EXERCISE DETAILS:
Word for word, print each line of the listing below; pictures stay out.

DATASET CONTENT:

▬▬▬▬▬▬▬▬▬▬

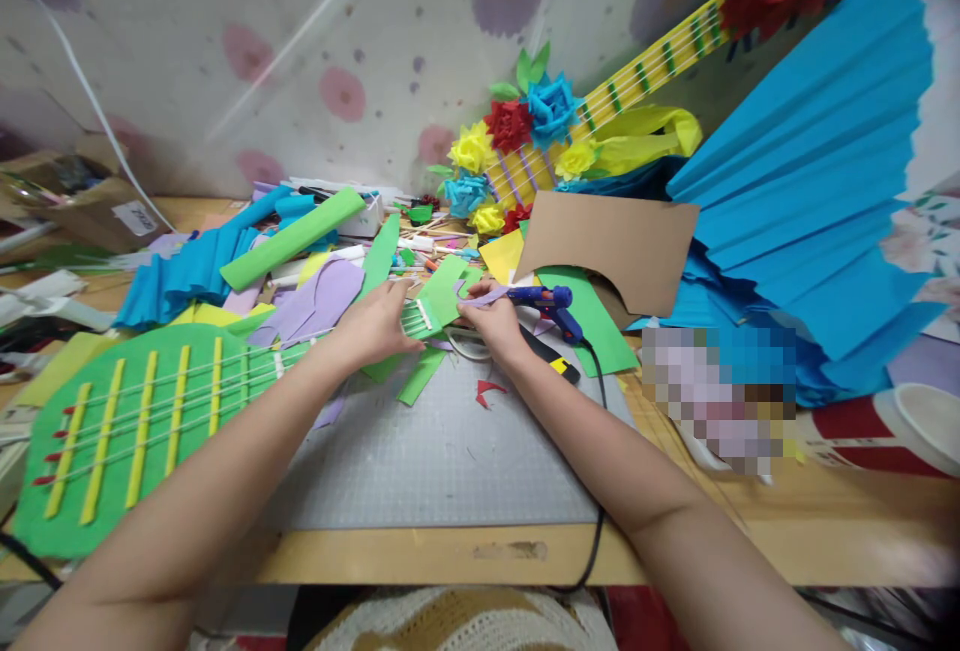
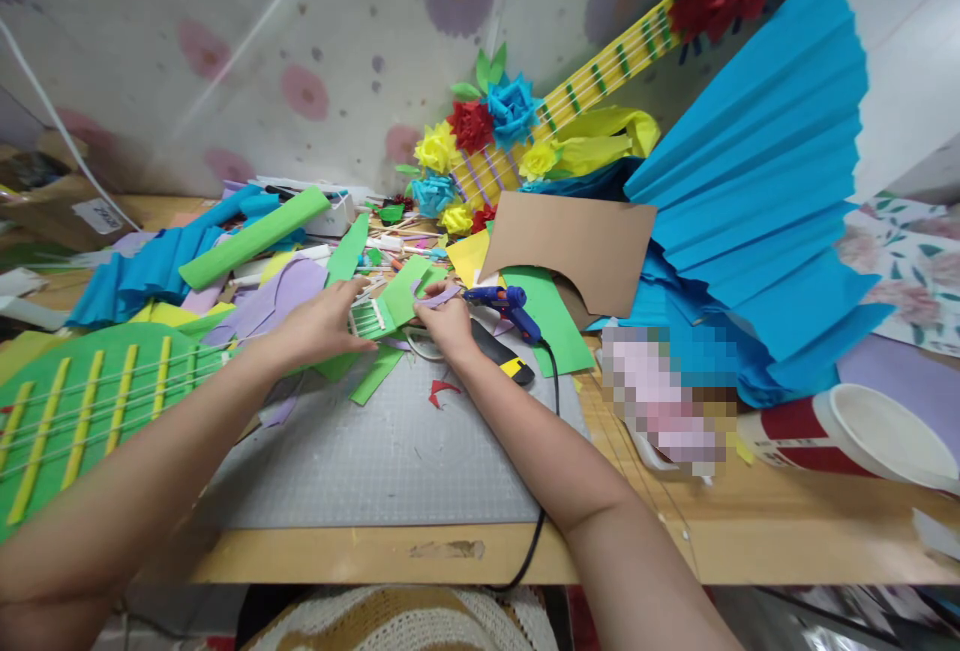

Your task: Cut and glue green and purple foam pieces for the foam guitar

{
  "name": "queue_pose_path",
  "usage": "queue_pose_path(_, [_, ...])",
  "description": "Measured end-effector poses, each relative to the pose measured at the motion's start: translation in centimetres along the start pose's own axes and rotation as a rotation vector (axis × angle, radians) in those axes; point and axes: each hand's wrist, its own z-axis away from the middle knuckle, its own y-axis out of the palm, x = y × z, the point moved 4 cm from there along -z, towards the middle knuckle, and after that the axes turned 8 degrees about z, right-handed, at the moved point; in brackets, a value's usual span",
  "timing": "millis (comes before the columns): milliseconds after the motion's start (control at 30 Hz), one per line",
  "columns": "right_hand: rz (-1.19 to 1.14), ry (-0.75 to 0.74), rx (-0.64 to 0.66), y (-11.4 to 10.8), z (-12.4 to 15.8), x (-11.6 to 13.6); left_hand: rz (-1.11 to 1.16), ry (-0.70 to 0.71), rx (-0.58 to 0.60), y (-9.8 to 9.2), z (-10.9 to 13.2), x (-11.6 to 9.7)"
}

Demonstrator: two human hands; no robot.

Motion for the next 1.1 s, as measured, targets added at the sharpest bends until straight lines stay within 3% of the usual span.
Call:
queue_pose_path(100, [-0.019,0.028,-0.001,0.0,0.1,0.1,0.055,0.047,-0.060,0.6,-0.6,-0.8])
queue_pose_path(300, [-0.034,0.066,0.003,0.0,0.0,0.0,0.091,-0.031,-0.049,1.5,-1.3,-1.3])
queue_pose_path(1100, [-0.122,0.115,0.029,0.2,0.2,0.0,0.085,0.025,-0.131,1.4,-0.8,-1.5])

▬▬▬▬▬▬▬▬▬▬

EXERCISE OUTPUT:
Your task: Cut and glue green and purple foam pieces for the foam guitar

{
  "name": "queue_pose_path",
  "usage": "queue_pose_path(_, [_, ...])",
  "description": "Measured end-effector poses, each relative to the pose measured at the motion's start: translation in centimetres along the start pose's own axes and rotation as a rotation vector (axis × angle, radians) in those axes; point and axes: each hand's wrist, its own z-axis away from the middle knuckle, its own y-axis out of the palm, x = y × z, the point moved 4 cm from there along -z, towards the middle knuckle, and after that the axes turned 8 degrees about z, right-handed, at the moved point; in brackets, a value's usual span",
  "timing": "millis (comes before the columns): milliseconds after the motion's start (control at 30 Hz), one per line",
  "columns": "right_hand: rz (-1.19 to 1.14), ry (-0.75 to 0.74), rx (-0.64 to 0.66), y (-11.4 to 10.8), z (-12.4 to 15.8), x (-11.6 to 13.6); left_hand: rz (-1.11 to 1.16), ry (-0.70 to 0.71), rx (-0.58 to 0.60), y (-9.8 to 9.2), z (-10.9 to 13.2), x (-11.6 to 9.7)"
}

Demonstrator: two human hands; no robot.

Motion for the next 1.1 s, as measured, targets added at the sharpest bends until straight lines stay within 3% of the usual span.
Call:
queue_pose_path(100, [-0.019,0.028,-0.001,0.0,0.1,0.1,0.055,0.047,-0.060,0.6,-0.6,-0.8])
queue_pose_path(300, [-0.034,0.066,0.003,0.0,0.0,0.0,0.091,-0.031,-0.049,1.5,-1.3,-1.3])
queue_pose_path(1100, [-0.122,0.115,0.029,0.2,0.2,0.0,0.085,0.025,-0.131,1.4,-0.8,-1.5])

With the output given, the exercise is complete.